▸ **PROBLEM REQUIREMENTS**:
Count up the lines holding "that" in the material, then reply with only the number.

....

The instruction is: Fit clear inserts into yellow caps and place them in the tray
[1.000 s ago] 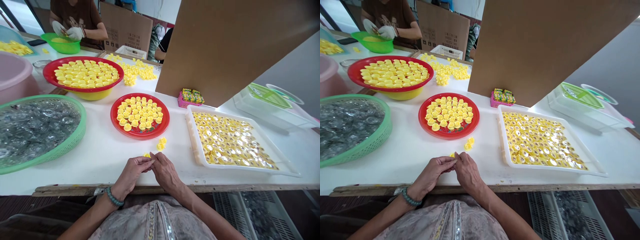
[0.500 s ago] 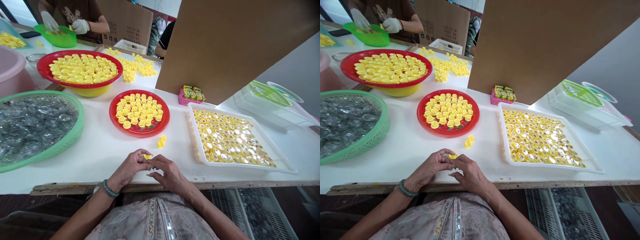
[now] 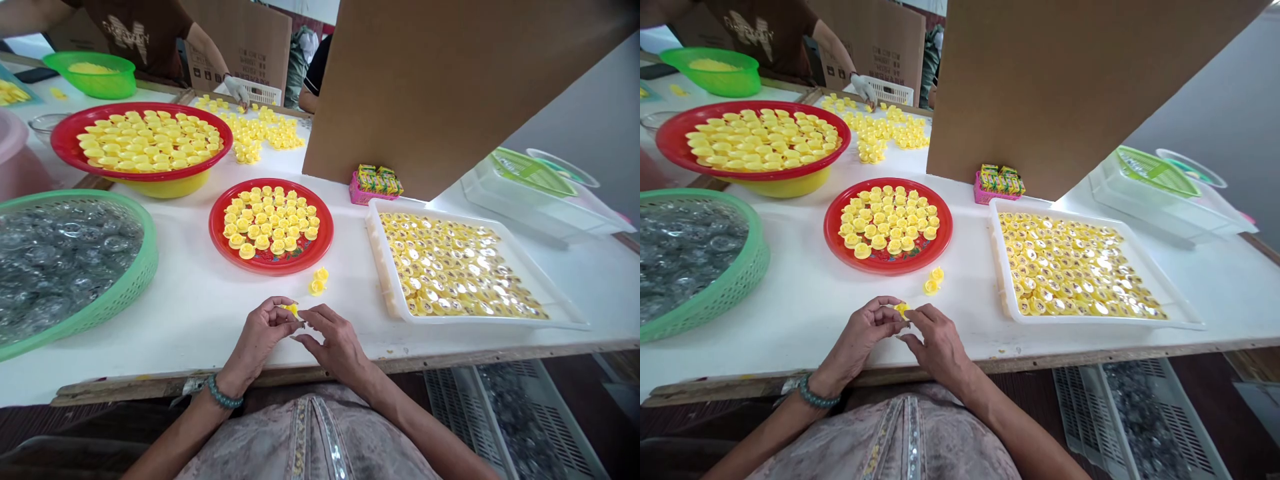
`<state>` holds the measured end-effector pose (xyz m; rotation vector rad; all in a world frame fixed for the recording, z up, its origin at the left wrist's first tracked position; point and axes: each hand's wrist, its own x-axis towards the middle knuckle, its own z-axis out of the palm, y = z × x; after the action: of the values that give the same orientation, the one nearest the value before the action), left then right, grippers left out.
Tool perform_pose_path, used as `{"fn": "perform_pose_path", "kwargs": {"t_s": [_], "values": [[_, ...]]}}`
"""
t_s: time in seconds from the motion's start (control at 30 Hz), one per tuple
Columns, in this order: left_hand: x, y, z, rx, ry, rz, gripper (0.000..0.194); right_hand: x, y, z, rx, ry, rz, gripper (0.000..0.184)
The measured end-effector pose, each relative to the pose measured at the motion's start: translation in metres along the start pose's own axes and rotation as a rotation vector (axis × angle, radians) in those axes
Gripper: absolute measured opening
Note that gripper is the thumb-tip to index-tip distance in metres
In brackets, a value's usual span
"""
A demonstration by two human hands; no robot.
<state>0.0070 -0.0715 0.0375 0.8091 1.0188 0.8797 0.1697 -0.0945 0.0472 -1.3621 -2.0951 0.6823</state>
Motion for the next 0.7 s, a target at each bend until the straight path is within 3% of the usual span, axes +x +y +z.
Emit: {"fn": "perform_pose_path", "kwargs": {"t_s": [0.17, 0.3, 0.4, 0.7], "values": [[0.004, 0.005, -0.016, 0.159, -0.100, -0.002, 0.037, 0.002, -0.003, -0.001, -0.027, -0.070, 0.030, 0.025], [0.020, 0.010, -0.032, 0.480, 0.034, 0.117, 0.028, 0.012, 0.000, 0.006, -0.146, 0.021, 0.172, 0.017], [0.035, 0.008, -0.038, 0.668, 0.069, 0.117, 0.029, 0.021, 0.002, 0.013, -0.238, 0.027, 0.199, 0.013], [0.046, -0.012, -0.032, 0.534, -0.041, 0.078, 0.024, 0.031, 0.007, 0.024, -0.347, -0.061, 0.143, 0.011]]}}
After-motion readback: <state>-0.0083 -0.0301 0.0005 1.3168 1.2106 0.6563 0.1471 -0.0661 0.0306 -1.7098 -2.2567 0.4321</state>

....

▸ **TASK ANSWER**:
2